Patients with preexisting autoimmune diseases and malignant tumors have been excluded from clinical trials involving immune checkpoint inhibitors due to concerns about potential exacerbation of autoimmune diseases. However, retrospective data from patients with autoimmune diseases and concomitant malignancies treated with ICIs suggest that although there is an increased risk of irAEs, the baseline autoimmune disease does not significantly worsen clinical outcomes in cancer patients receiving ICIs [18,19,20,21]. Nonetheless, it is important to consider the potential for severe flares of preexisting autoimmune diseases before initiating ICIs, considering the expected efficacy of treatment. Case series in the literature showed that only a small number of patients experienced a recurrence of AIHA when subjected to immunotherapy rechallenging. This suggests that the reintroduction of therapy could be cautiously considered if deemed suitable. However, ongoing prospective clinical studies focusing on ICIs in autoimmune patients may provide further insights into the complex relationship between irAEs and preexisting autoimmunity.

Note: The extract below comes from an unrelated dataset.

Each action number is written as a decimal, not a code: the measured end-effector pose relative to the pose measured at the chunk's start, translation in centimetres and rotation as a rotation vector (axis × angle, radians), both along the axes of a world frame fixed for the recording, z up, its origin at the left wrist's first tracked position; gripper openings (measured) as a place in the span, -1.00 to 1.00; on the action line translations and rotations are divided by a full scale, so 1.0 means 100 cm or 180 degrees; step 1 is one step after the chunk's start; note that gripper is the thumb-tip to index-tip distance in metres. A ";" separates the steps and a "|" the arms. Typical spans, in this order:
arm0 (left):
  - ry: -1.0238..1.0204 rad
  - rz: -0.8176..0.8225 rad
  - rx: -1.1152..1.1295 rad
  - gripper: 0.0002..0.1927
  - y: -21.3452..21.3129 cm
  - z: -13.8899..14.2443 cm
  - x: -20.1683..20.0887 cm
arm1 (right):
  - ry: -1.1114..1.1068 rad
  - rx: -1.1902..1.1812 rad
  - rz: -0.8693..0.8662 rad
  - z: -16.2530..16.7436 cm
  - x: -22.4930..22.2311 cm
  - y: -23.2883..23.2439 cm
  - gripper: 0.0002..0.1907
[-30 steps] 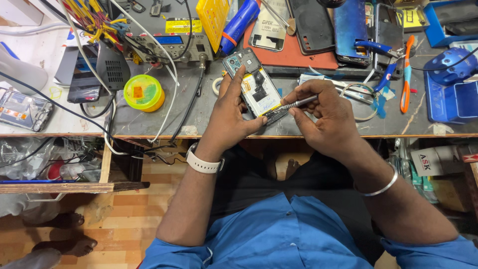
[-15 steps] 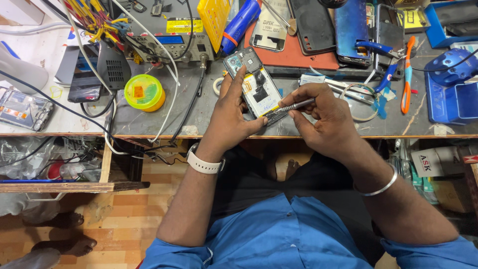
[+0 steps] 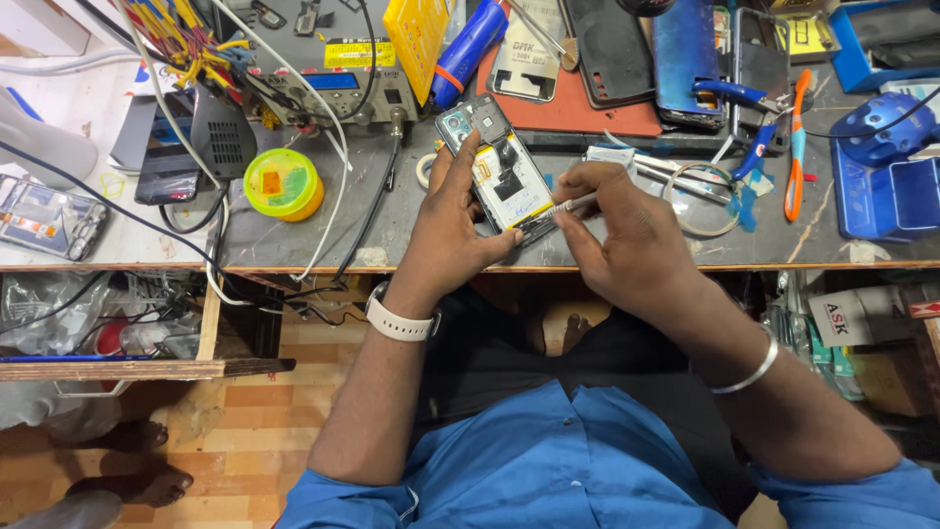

In conclusion, this case represents a typical instance of life-threatening recurrent complement mediated AIHA induced by ICIs. A thorough assessment of the potential toxicity of ICIs is necessary for patients with advanced cancers and preexisting autoimmune diseases. The development of acute kidney injury during ICI therapy in this case complicated the situation and necessitated a cautious approach to differential diagnosis.